To do. State the number of lines in the material below that contain the word "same", without any other text.
[Start of Attachment]
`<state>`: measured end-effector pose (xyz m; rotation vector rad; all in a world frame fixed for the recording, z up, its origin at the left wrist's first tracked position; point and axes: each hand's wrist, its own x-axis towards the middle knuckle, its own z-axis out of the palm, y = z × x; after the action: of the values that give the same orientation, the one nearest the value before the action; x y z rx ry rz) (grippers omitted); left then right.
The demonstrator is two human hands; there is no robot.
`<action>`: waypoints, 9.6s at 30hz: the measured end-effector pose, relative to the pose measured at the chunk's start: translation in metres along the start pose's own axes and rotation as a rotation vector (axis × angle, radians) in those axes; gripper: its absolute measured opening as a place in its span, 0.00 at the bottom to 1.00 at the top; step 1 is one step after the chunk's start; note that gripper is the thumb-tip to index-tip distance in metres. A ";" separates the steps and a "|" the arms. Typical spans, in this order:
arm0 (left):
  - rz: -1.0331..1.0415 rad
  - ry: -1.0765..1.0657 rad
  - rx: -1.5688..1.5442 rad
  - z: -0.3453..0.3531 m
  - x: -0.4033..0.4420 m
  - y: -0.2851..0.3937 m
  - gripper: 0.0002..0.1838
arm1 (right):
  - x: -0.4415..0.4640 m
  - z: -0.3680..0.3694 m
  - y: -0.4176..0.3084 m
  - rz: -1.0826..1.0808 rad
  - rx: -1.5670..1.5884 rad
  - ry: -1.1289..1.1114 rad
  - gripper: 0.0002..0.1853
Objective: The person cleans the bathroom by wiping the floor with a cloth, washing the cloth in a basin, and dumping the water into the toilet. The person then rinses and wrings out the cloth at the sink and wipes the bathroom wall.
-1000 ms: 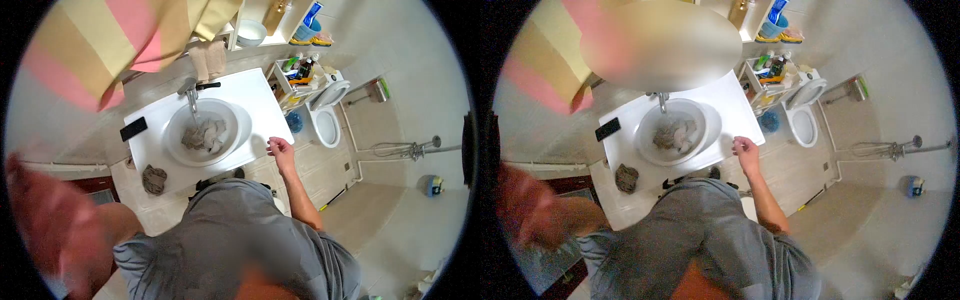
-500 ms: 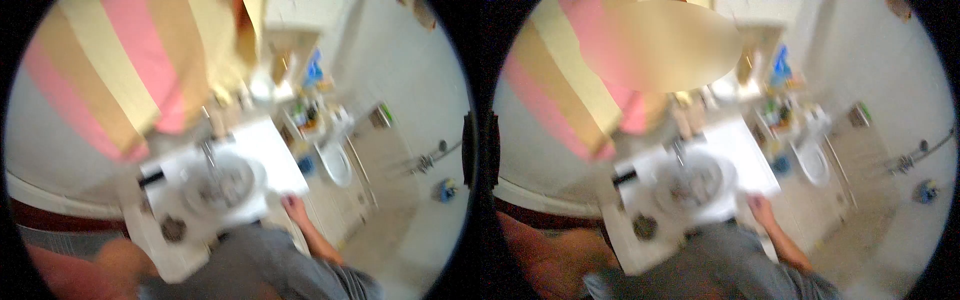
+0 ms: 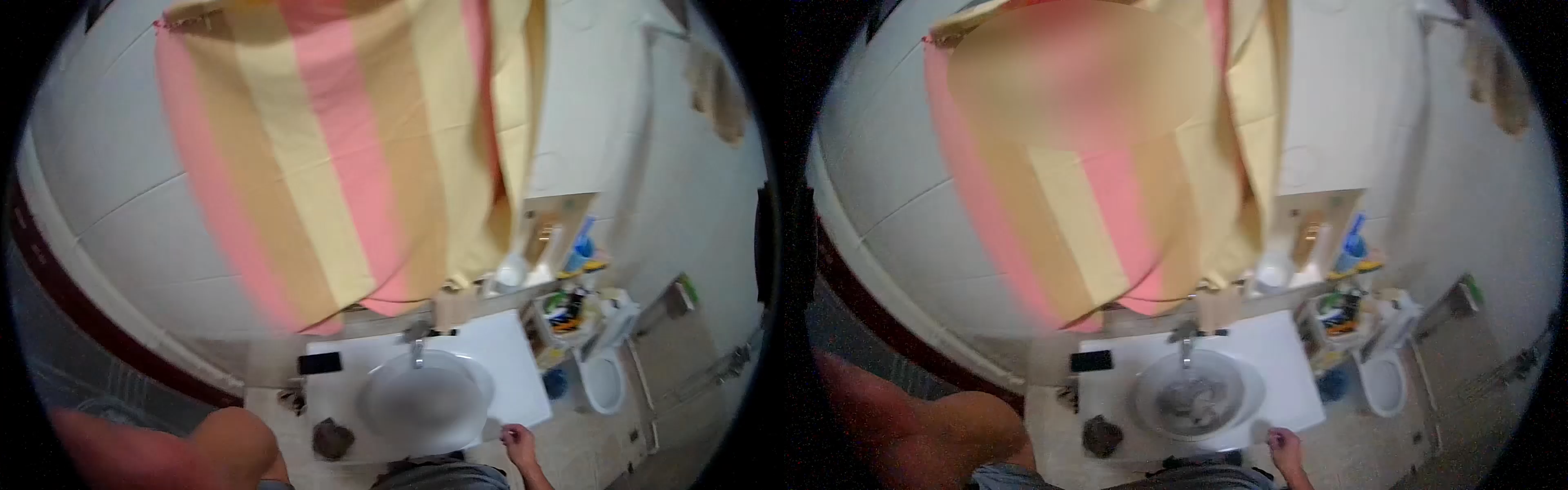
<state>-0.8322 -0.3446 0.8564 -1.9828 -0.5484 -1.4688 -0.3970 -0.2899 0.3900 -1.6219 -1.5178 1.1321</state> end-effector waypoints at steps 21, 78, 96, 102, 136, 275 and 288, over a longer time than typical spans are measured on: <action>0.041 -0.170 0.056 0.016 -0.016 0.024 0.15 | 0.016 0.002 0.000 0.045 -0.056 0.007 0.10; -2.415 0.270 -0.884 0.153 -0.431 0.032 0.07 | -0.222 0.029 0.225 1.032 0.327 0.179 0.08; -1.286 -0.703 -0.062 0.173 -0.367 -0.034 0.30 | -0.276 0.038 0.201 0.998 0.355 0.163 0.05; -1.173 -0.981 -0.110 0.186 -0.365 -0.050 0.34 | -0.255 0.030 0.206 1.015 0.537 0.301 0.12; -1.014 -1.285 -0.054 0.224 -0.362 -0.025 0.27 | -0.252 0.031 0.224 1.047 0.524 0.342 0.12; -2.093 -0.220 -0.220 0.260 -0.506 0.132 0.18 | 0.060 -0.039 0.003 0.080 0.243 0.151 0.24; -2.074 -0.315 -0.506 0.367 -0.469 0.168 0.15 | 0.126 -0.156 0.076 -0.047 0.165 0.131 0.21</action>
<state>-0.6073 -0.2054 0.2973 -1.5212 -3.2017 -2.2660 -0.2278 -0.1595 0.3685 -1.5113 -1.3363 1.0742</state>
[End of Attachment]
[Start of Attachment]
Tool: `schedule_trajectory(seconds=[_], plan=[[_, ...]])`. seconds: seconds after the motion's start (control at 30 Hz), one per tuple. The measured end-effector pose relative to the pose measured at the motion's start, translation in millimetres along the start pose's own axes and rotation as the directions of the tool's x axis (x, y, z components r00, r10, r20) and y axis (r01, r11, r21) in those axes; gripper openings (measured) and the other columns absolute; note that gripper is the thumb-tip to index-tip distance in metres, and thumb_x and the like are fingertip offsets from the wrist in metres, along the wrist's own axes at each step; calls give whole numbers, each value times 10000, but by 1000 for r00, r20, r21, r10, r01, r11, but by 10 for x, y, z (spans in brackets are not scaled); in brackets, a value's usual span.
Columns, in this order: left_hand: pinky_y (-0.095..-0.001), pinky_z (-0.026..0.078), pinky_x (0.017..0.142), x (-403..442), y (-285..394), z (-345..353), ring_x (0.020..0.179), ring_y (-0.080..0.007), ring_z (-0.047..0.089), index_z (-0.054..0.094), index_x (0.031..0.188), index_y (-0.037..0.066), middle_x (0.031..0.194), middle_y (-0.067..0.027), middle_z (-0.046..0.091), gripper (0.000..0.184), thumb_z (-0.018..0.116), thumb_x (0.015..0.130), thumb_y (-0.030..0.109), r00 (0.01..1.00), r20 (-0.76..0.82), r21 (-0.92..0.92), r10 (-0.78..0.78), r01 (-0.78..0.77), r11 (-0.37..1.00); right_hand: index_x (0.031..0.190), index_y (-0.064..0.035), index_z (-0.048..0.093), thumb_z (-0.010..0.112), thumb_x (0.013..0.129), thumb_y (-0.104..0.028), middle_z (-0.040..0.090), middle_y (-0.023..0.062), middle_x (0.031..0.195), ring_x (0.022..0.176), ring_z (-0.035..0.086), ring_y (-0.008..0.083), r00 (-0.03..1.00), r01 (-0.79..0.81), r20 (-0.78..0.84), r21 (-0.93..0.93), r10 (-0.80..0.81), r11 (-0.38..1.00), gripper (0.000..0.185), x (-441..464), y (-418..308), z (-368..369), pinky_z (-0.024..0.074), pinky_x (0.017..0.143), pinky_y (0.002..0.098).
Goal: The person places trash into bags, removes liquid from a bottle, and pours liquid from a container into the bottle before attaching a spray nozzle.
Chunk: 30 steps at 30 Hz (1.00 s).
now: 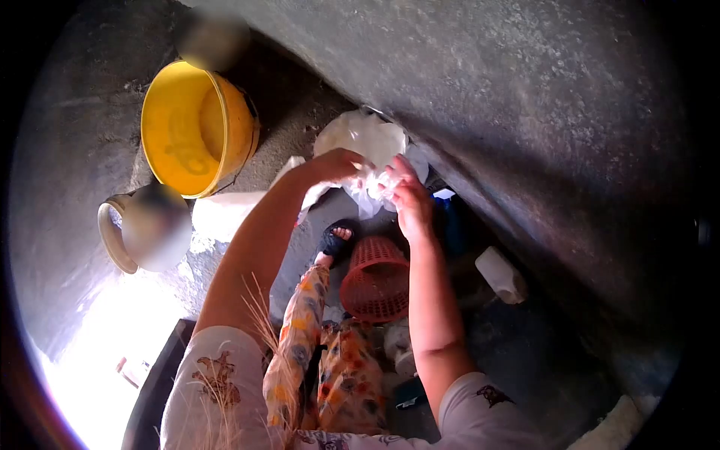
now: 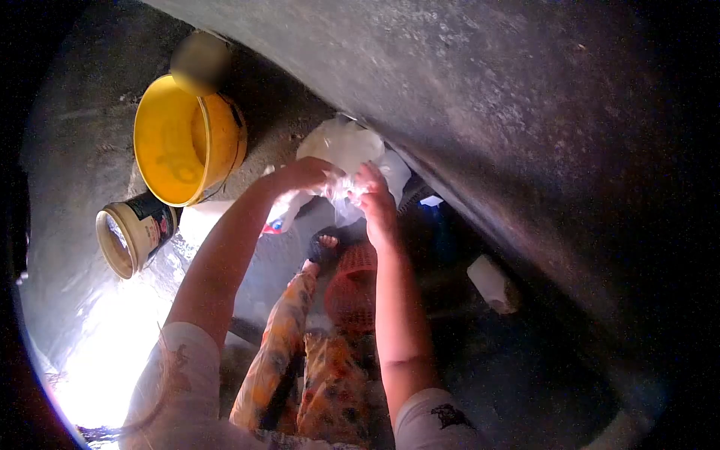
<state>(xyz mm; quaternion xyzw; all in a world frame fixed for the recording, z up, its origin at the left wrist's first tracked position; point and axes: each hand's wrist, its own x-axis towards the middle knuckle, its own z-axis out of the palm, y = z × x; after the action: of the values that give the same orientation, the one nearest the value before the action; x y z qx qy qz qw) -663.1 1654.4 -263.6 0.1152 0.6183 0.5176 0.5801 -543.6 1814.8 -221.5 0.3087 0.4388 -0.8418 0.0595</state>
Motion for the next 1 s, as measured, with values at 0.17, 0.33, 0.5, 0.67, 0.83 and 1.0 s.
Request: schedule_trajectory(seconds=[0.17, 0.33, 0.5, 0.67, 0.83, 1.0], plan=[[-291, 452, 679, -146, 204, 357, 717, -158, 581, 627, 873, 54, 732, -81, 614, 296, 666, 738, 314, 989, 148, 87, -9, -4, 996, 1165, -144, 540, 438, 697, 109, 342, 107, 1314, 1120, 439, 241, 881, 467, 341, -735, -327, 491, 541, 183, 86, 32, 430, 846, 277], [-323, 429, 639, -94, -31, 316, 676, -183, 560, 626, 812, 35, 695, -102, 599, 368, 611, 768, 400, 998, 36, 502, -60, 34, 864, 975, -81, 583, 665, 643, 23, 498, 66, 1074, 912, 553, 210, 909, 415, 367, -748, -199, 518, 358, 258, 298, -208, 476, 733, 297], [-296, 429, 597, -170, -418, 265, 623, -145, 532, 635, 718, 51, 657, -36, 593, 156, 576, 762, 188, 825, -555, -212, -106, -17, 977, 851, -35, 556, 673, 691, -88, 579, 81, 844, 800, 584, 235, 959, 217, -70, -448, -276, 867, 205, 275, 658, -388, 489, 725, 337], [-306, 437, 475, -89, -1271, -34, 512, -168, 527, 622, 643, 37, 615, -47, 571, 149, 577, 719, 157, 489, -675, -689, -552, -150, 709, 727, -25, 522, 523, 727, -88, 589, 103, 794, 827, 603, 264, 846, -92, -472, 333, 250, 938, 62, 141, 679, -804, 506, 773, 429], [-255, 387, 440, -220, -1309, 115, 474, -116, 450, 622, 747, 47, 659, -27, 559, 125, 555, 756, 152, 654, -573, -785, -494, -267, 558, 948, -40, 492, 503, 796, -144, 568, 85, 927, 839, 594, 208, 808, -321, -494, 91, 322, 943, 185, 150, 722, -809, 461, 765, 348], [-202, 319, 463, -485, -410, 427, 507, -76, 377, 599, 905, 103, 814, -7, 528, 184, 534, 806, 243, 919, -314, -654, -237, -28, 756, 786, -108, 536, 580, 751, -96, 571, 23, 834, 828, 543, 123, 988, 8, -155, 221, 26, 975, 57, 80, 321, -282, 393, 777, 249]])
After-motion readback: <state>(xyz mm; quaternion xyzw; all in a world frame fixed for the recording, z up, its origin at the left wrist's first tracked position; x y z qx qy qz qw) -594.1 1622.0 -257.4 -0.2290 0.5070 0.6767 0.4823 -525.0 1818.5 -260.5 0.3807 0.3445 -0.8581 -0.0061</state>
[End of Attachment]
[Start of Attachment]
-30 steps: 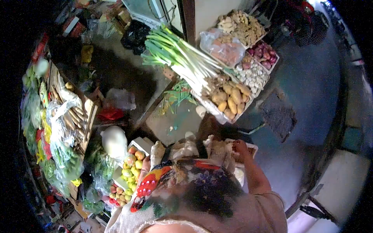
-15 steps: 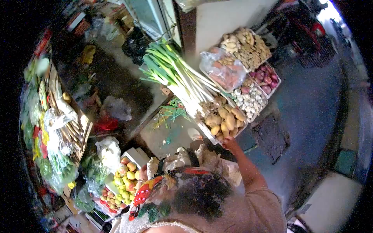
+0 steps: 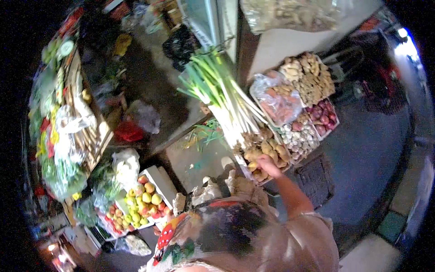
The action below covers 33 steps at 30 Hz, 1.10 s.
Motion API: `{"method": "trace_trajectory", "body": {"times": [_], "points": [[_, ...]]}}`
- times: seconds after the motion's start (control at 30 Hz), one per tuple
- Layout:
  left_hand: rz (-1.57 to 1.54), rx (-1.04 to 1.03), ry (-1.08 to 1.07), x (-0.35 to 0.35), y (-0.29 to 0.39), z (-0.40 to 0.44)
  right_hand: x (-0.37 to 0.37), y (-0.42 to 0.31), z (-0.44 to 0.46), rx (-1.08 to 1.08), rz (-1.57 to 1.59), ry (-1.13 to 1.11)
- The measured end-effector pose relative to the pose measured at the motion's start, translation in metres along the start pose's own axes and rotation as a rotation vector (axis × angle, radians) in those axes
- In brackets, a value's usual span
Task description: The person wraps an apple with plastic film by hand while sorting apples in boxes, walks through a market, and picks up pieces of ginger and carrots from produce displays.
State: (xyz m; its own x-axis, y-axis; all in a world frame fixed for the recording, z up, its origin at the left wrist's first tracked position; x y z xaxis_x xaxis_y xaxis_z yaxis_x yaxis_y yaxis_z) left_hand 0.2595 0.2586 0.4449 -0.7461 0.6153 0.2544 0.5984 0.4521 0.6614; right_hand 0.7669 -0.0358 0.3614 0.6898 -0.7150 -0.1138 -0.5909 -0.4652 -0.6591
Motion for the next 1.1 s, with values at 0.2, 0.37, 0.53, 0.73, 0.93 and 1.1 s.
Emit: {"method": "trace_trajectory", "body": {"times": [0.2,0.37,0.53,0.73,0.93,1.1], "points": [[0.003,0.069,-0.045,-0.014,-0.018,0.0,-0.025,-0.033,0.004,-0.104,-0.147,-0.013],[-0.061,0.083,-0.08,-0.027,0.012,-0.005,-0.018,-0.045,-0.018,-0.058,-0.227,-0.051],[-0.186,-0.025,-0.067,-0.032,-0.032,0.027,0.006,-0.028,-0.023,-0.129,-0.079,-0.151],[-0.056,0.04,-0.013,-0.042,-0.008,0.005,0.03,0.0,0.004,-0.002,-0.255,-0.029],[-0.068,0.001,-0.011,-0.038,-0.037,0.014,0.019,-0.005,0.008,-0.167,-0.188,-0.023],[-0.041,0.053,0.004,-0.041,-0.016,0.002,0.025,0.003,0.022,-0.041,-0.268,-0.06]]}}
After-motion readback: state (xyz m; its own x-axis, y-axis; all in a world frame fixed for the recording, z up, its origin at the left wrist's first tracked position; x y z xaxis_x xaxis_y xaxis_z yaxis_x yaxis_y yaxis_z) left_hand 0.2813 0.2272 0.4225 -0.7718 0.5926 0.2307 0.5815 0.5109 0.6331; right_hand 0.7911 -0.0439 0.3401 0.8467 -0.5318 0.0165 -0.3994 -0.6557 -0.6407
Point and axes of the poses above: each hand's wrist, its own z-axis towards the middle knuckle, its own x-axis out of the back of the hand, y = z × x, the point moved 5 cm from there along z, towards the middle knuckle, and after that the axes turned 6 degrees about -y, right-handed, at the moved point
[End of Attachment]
Task response. 2